§ Your task
Your response should be the complete data, transcribed exactly.

§ Source material
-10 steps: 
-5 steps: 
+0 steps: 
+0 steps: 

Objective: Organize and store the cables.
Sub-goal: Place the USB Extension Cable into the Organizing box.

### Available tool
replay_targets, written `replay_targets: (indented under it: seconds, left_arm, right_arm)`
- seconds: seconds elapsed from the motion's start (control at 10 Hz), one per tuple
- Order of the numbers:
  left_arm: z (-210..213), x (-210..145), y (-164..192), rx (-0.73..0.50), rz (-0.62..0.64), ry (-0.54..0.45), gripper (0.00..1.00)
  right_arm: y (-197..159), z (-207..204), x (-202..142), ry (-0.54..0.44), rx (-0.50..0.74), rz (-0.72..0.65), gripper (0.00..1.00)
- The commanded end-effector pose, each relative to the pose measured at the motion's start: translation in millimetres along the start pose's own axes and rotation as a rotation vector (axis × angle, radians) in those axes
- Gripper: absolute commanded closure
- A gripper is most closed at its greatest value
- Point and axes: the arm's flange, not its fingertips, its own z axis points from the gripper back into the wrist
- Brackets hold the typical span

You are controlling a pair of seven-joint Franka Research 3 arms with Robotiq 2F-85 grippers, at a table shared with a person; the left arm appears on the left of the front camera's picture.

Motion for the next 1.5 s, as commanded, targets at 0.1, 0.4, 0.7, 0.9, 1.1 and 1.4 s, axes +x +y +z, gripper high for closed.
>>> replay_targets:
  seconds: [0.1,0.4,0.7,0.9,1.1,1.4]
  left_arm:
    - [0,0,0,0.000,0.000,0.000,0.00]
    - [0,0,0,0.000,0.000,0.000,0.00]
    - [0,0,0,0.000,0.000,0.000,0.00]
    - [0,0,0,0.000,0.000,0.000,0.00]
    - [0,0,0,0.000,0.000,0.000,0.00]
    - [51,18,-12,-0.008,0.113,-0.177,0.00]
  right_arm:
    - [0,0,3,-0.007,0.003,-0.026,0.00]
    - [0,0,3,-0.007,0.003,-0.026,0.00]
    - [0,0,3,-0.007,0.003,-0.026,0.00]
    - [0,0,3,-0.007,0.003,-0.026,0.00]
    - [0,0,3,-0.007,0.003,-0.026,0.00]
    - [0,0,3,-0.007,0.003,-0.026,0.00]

§ Solved exercise
-10 steps: 
-5 steps: 
+0 steps: 
+0 steps: 

Objective: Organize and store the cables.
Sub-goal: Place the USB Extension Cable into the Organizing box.

### Available tool
replay_targets, written `replay_targets: (indented under it: seconds, left_arm, right_arm)`
- seconds: seconds elapsed from the motion's start (control at 10 Hz), one per tuple
- Order of the numbers:
  left_arm: z (-210..213), x (-210..145), y (-164..192), rx (-0.73..0.50), rz (-0.62..0.64), ry (-0.54..0.45), gripper (0.00..1.00)
  right_arm: y (-197..159), z (-207..204), x (-202..142), ry (-0.54..0.44), rx (-0.50..0.74), rz (-0.72..0.65), gripper (0.00..1.00)
- The commanded end-effector pose, each relative to the pose measured at the motion's start: translation in millimetres along the start pose's own axes and rotation as a rotation vector (axis × angle, radians) in those axes
- Gripper: absolute commanded closure
- A gripper is most closed at its greatest value
- Point and axes: the arm's flange, not its fingertips, its own z axis points from the gripper back into the wrist
- Brackets hold the typical span

You are controlling a pair of seven-joint Franka Research 3 arms with Robotiq 2F-85 grippers, at a table shared with a person; the left arm appears on the left of the front camera's picture.

Motion for the next 1.5 s, as commanded, targets at 0.1, 0.4, 0.7, 0.9, 1.1 and 1.4 s, axes +x +y +z, gripper high for closed.
>>> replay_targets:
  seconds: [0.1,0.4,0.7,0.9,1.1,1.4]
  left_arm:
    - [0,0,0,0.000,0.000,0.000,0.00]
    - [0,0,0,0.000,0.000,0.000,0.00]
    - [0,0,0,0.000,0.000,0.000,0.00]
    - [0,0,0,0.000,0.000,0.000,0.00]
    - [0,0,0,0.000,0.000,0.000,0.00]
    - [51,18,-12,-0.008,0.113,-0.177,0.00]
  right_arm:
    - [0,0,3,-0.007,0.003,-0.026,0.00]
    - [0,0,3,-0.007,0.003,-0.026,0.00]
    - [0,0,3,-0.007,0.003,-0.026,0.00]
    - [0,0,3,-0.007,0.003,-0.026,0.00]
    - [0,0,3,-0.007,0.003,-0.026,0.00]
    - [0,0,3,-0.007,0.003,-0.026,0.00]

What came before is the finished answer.